Mehlsorten

Mehl hat eine spannende Geschichte! Lange Zeit war weißes Mehl das Mehl der Vornehmen und Reichen. Brot und Brötchen aus Weißmehl waren teuer, denn die Herstellung dieses Mehls war aufwändig. Das Volk aß Laibe und Fladen aus dunklem, nicht komplett ausgemahlenem Mehl. Die gesündere Alternative.

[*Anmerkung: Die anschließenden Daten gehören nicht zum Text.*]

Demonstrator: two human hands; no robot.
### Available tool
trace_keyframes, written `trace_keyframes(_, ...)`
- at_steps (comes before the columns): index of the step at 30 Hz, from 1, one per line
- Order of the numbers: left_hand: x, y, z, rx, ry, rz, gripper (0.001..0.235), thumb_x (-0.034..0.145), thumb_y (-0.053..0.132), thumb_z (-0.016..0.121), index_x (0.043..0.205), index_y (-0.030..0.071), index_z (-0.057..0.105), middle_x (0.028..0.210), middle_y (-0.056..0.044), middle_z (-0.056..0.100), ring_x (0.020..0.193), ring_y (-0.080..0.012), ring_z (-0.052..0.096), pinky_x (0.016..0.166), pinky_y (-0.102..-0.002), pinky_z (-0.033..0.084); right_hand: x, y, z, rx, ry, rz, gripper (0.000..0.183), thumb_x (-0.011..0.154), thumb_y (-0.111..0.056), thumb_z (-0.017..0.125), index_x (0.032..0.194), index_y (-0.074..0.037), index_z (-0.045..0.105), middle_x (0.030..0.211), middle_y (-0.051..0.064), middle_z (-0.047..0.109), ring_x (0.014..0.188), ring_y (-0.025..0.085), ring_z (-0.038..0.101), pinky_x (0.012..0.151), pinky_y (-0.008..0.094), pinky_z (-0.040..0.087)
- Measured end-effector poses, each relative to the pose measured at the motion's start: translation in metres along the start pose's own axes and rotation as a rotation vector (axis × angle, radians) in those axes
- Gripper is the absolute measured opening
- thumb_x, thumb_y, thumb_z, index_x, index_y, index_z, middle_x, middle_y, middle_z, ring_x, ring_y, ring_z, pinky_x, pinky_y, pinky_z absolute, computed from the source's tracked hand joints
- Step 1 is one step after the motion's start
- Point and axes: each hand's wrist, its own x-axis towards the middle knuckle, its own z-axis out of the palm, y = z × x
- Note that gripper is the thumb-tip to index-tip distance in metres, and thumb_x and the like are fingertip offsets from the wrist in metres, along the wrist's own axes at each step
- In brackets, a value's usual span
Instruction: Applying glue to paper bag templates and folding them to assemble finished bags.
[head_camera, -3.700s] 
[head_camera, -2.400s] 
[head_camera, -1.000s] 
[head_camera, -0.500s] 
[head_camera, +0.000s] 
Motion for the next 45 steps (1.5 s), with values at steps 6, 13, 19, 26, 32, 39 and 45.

Den höchsten Vitalstoffgehalt hat frisch gemahlenes Mehl. Daher ist die Anschaffung einer Getreidemühle eine Investition, die unserer Gesundheit zu Gute kommt. Weizen und Roggen sind die bekanntesten Getreidesorten.

Roggen gibt Power

Type 1800 ist ein kerngesundes Roggen-Backschrot und eignet sich zur Herstellung von Broten mit viel Biss und viel Vitalstoffen wie Vitamine, Mineralien, Proteine und ungesättigte Fettsäuren. Neben den Vitalstoffen sind auch die Ballaststoffe, die ein solches Brot oder auch ein leckeres Müsli liefert, wichtig. Sie putzen den Darm und halten ihn giftfrei.

Dinkel bekommt

Zunehmender Beliebtheit erfreut sich das Dinkelkorn. Schon Hildegard von Bingen kannte seine segensreichen Wirkungen auf den menschlichen Organismus. Gebäck mit einem hohen Dinkelanteil bleibt lange frisch und ist sehr bekömmlich. Die halbreifen Dinkelkörner nennt man Grünkern. Grünkernschrot wird in der vegetarischen Küche für Brat­linge und Suppen verwendet.

Gerste und Graupen

Gerste ist die älteste bekannte Getreideart. Ihr Mehlkörper enthält Kalium, Phosphor, Kieselsäure und Kalzium. Gerstenmehl ist nur in Verbindung mit anderen Mehlsorten zum Backen geeignet. Geschälte Gerstenkörner sind unter der Bezeichnung Graupen bekannt.

Hafer hat’s in sich

Hafer besitzt den höchsten Anteil an hochwertigen Eiweißen, ungesättigten Fettsäuren und außerdem viele Vitamine und Mineralstoffe. Er zählt zu den vollwertigsten Getreidesorten. Beim Backen sollte Hafermehl immer mit Weizenmehl gemischt werden, da Hafer kein Klebereiweiß enthält.

Nicht zuletzt Hirse

In den kleinen Hirsekörnchen stecken Magnesium, Fluor, Zink, Kieselsäure und viele andere Mineralstoffe. Hirse ist sehr quellfähig, wird gerne auch als Brei gegessen. Beim Backen sollte sie nur als Zusatz verwendet werden, da sie – wie der Hafer – kein Klebereiweiß enthält. Brote mit Hirsemehl sind besonders knusprig und schmecken herzhaft.